• [PROVIDED RECORDS]:
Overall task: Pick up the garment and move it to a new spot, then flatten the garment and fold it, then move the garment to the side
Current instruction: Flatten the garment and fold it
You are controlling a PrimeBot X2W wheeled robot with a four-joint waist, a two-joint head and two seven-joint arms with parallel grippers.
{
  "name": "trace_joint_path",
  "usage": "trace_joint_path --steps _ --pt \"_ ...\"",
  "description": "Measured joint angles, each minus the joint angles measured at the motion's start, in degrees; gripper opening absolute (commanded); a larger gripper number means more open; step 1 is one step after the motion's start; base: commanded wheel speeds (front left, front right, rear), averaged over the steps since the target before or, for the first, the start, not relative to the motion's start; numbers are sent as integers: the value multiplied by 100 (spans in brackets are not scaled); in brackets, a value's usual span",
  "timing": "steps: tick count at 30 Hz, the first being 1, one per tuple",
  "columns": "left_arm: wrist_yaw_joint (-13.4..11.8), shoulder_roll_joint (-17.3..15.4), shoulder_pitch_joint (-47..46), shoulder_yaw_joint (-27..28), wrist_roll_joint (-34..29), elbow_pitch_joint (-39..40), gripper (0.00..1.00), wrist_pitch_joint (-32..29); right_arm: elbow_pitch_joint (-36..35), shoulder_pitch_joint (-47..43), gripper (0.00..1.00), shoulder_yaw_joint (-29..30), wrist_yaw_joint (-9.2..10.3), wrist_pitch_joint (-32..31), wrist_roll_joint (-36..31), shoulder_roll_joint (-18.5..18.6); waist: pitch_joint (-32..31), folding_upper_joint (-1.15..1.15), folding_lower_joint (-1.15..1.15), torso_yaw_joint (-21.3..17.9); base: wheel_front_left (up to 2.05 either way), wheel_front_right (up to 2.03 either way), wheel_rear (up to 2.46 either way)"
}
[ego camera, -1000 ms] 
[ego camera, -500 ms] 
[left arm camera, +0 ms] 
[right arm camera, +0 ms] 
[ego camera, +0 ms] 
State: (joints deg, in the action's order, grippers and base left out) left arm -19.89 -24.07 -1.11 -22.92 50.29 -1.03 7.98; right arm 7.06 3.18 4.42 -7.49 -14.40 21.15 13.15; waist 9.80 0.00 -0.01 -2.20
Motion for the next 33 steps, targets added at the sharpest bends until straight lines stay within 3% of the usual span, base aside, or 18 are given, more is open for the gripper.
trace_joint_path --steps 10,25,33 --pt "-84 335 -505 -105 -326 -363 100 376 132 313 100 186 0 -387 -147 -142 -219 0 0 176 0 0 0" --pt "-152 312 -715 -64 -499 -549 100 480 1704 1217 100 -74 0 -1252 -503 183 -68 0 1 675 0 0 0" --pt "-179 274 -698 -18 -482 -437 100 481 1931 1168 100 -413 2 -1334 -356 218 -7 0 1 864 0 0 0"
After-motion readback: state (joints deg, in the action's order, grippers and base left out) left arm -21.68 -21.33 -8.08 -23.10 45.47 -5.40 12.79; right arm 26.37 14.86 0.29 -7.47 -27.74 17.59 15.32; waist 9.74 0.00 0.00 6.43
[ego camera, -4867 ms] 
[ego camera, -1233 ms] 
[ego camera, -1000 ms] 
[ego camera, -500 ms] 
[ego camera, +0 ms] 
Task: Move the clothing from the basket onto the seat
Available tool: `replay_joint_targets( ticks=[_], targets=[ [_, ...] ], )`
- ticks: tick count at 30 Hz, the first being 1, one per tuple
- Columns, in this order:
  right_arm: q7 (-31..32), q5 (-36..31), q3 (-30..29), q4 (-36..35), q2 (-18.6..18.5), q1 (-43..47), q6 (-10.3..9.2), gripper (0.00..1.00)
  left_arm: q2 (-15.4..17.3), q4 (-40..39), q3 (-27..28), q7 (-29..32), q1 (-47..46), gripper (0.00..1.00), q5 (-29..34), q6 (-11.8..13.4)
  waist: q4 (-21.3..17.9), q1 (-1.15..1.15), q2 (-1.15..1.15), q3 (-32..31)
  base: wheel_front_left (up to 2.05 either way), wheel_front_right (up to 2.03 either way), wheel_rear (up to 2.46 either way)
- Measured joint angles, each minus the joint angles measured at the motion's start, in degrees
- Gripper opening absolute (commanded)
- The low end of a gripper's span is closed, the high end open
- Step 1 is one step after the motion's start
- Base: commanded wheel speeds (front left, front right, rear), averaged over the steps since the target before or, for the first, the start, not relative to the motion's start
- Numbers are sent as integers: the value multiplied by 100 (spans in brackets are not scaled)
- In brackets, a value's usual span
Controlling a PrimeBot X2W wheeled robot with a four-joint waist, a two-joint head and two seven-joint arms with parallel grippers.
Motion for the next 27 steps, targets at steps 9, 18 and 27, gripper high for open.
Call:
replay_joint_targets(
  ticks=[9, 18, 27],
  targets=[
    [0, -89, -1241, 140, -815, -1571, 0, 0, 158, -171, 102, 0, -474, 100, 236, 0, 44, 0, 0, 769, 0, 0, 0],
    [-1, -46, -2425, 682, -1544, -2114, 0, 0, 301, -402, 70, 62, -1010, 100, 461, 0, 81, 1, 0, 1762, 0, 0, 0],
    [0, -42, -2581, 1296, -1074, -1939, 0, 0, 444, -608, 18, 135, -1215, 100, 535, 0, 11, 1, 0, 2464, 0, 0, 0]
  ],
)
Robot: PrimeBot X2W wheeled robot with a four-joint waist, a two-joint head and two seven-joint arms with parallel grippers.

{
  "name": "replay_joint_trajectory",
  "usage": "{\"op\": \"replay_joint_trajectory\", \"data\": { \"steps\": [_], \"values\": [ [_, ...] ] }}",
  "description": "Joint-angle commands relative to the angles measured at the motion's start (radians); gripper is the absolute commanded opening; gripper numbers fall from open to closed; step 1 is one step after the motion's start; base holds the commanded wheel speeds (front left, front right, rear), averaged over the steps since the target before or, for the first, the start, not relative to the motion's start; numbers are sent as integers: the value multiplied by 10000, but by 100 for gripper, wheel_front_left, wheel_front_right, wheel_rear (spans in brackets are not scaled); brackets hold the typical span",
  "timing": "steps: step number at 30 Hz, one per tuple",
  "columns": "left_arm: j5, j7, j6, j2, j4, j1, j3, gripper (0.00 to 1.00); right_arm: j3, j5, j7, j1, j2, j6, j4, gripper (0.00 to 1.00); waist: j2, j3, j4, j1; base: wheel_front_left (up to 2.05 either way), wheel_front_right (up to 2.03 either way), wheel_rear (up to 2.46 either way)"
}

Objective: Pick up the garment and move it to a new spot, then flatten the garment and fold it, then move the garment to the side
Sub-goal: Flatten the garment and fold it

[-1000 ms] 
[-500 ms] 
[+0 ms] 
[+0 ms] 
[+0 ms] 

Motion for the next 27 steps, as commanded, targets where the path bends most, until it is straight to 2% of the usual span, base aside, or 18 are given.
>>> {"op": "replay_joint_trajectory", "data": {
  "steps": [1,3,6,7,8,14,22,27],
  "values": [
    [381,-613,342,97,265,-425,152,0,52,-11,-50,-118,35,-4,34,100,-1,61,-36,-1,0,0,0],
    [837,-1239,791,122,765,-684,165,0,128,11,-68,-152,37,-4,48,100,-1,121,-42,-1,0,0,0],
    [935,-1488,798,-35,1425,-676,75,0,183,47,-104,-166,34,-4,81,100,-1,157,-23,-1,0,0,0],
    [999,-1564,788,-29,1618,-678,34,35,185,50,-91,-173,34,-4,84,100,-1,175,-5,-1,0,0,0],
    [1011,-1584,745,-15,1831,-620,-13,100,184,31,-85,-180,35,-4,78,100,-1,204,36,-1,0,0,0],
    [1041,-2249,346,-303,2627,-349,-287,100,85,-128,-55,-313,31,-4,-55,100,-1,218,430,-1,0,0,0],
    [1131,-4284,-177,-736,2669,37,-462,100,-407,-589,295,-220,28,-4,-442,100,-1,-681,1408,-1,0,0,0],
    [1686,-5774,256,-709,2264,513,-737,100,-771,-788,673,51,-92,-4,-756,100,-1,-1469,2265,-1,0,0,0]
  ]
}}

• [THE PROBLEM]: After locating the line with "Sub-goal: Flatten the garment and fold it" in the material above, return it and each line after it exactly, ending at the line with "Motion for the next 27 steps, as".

• [SOLUTION FOR THIS PROBLEM]:
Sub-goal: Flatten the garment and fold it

[-1000 ms] 
[-500 ms] 
[+0 ms] 
[+0 ms] 
[+0 ms] 

Motion for the next 27 steps, as commanded, targets where the path bends most, until it is straight to 2% of the usual span, base aside, or 18 are given.

This answer requires nothing further.